Stored data entries

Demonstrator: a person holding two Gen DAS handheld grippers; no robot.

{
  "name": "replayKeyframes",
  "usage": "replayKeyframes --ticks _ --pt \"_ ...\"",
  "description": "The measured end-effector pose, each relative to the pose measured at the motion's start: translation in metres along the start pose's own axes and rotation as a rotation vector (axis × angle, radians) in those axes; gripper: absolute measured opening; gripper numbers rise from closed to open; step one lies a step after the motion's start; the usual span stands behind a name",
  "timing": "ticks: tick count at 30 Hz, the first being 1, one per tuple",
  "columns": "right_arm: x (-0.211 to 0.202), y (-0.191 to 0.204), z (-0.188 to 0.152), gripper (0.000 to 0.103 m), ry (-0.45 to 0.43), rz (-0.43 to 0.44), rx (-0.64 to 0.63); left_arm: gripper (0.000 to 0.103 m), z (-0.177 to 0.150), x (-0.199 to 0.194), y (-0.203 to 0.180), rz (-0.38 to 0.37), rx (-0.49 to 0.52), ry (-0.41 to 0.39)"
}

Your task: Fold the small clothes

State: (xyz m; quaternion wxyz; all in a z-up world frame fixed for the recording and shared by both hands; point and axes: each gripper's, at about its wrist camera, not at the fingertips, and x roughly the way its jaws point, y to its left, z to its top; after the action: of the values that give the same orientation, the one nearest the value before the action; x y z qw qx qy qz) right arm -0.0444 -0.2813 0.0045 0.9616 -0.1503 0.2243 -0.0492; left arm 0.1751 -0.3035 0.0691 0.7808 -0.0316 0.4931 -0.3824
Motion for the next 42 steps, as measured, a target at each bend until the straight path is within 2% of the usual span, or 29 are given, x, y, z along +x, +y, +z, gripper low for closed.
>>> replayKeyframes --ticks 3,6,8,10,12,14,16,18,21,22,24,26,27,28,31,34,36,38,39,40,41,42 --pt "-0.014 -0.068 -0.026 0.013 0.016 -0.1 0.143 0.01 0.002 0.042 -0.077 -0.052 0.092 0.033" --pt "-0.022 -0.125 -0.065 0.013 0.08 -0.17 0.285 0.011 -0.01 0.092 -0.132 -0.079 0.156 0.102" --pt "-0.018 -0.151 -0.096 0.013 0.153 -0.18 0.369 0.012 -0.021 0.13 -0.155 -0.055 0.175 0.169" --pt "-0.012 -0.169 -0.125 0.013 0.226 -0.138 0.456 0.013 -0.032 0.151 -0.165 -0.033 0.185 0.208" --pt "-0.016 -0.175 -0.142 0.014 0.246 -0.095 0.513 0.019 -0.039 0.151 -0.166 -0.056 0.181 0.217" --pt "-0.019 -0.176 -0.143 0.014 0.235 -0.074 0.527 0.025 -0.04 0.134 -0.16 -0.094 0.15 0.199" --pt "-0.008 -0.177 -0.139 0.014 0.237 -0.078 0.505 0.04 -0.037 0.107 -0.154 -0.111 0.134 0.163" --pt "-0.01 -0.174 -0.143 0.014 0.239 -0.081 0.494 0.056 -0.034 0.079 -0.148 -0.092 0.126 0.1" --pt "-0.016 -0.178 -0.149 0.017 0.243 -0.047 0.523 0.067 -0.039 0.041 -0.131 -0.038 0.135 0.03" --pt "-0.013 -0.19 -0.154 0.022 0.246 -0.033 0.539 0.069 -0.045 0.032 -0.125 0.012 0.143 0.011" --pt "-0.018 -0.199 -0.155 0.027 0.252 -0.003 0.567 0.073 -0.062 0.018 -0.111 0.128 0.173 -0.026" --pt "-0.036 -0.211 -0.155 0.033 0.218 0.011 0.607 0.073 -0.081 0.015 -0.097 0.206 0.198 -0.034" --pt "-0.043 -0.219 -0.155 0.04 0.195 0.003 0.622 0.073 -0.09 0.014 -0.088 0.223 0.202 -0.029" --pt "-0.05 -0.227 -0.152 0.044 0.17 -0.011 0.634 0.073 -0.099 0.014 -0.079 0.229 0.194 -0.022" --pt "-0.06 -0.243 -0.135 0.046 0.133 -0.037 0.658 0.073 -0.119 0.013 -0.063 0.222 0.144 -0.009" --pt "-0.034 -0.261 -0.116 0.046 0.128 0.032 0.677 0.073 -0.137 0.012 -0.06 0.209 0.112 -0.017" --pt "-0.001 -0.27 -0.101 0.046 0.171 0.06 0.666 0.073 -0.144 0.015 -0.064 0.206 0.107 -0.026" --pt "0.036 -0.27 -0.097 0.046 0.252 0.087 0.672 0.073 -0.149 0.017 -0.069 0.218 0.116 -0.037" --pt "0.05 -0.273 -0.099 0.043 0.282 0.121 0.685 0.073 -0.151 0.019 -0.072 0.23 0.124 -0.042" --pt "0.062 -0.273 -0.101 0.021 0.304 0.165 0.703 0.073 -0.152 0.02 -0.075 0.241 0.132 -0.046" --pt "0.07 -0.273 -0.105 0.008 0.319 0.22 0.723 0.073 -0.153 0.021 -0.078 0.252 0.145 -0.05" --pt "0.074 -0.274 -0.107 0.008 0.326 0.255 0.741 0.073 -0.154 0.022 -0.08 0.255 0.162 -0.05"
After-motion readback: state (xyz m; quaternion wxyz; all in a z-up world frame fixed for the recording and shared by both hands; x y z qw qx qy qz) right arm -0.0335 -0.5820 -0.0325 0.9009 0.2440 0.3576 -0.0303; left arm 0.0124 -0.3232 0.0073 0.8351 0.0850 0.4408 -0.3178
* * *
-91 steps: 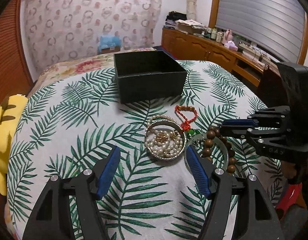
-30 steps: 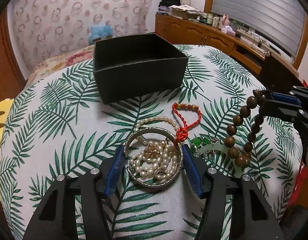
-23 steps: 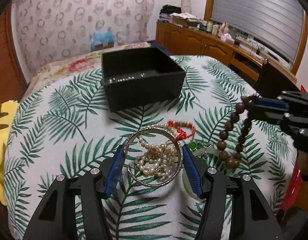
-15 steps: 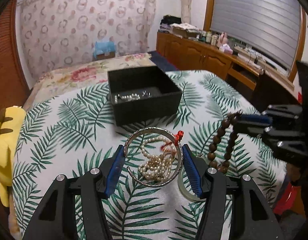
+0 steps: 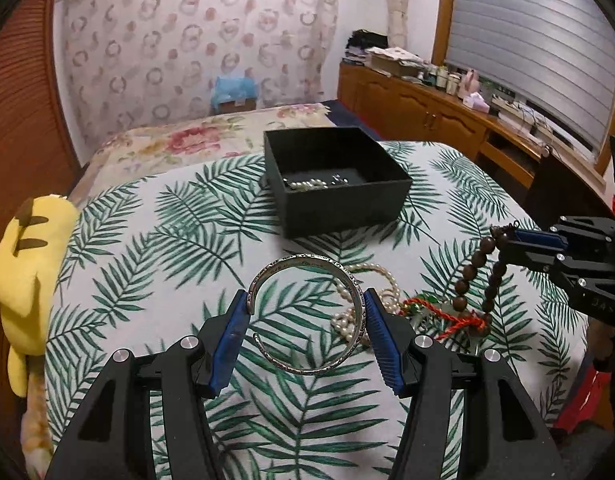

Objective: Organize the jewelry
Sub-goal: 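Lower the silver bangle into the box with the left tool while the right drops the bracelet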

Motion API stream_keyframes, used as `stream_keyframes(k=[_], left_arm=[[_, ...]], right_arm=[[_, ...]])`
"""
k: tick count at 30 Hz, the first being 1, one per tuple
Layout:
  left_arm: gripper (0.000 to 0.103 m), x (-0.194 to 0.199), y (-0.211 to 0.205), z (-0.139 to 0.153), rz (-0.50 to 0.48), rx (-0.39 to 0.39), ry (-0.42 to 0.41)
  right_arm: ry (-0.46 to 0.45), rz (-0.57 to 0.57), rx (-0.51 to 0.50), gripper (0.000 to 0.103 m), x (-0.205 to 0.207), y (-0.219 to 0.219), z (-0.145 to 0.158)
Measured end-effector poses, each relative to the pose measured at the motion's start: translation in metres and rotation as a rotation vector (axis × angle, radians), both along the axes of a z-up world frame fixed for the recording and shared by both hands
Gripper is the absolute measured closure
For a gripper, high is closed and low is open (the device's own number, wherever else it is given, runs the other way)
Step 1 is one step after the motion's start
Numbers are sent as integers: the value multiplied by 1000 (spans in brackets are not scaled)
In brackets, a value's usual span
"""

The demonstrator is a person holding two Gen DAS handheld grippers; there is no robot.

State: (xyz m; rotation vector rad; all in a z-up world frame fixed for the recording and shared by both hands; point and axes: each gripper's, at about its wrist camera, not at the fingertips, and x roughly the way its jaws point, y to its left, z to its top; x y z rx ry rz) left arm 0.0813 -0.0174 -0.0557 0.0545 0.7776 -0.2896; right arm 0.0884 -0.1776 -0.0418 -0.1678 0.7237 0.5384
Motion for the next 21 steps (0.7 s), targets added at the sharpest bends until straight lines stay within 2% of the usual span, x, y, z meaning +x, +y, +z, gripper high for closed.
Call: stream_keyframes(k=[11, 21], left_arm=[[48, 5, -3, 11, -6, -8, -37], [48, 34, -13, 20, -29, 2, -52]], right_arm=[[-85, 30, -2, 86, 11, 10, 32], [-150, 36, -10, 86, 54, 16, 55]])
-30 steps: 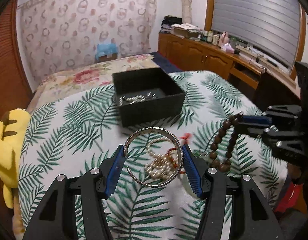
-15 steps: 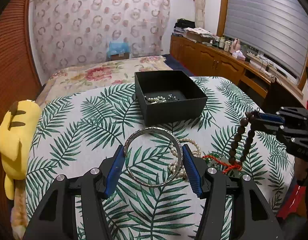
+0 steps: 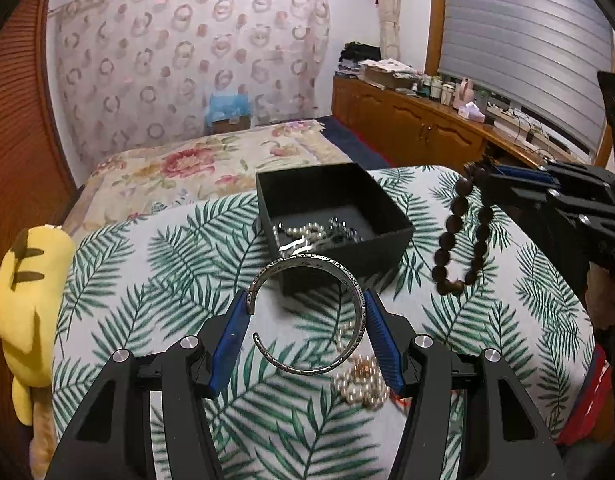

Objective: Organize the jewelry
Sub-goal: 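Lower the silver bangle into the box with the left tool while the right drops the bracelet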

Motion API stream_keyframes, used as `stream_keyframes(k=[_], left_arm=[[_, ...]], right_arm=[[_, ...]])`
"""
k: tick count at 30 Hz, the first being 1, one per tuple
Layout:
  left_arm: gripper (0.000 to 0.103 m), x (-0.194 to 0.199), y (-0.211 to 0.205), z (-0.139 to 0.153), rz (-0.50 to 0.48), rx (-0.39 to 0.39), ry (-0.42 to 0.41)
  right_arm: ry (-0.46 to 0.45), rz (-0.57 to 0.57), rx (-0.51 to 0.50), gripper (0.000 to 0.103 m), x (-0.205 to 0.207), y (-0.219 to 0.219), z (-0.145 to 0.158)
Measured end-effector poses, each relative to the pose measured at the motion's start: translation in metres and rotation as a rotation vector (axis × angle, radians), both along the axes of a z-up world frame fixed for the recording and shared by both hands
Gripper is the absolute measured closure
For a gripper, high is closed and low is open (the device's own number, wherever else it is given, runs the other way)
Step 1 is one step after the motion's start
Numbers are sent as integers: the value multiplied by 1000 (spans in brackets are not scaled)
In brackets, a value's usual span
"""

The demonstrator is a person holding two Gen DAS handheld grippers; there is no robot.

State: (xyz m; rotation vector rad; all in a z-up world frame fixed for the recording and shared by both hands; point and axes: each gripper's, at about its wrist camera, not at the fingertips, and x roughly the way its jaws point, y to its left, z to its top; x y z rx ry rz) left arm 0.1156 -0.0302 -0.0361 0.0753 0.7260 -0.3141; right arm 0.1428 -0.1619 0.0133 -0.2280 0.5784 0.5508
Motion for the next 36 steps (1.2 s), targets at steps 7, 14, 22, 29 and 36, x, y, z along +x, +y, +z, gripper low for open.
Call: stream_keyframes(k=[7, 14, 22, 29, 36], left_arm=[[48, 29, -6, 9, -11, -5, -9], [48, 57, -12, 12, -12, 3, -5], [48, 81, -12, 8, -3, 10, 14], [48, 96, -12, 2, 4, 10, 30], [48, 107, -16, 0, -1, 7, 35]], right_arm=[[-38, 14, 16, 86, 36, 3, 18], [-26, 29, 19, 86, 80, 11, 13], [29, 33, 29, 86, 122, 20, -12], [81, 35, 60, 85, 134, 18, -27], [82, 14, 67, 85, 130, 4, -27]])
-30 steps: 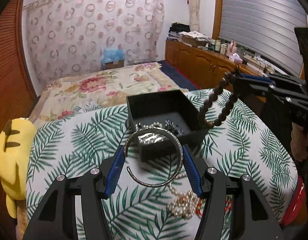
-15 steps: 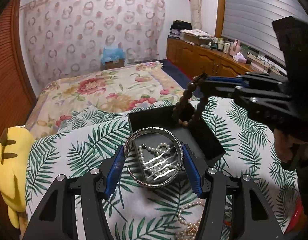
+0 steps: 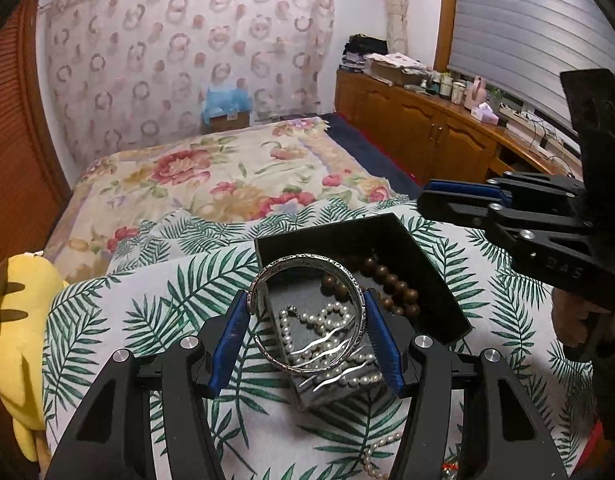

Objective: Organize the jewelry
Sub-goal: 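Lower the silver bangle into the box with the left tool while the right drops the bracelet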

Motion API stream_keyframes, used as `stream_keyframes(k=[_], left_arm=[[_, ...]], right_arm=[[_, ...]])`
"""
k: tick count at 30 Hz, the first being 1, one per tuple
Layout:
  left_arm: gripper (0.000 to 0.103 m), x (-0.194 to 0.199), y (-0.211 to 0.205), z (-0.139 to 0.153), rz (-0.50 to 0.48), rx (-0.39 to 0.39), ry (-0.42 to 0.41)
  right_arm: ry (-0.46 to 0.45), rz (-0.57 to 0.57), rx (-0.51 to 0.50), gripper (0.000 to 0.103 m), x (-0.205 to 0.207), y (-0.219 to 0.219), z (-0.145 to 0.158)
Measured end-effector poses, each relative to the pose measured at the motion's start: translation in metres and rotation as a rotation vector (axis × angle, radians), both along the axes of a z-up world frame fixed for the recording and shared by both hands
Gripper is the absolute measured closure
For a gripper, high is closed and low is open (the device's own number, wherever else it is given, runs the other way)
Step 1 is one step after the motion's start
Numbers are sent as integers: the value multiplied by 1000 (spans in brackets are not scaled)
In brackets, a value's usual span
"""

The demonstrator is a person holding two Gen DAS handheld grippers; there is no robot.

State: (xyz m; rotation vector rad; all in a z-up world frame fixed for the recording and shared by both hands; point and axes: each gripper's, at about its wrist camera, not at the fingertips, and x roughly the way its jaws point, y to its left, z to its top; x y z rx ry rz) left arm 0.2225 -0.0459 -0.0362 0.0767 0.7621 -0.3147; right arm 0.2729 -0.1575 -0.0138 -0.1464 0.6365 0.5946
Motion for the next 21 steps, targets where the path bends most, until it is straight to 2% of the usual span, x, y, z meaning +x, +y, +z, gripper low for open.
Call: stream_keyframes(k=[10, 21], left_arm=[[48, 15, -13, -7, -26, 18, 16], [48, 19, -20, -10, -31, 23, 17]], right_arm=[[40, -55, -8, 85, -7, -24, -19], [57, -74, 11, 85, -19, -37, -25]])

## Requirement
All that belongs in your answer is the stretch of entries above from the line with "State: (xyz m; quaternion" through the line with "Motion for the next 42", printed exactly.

## Result of this task
State: (xyz m; quaternion wxyz; all in a z-up world frame fixed for the recording and shared by both hands; point and axes: each gripper's, at about its wrist camera, not at the fingertips, and x roughly the way its jaws point, y to its left, z to its top; after the action: of the values that give the same orientation, the one nearest the value before the action; x y z qw qx qy qz) right arm -0.0444 -0.2813 0.0045 0.9616 -0.1503 0.2243 -0.0492; left arm 0.1751 -0.3035 0.0691 0.7808 -0.0316 0.4931 -0.3824
Motion for the next 42 steps, as measured, a target at each bend until the straight path is within 2% of the usual span, or 29 are given, x, y, z along +x, +y, +z, gripper low for closed.

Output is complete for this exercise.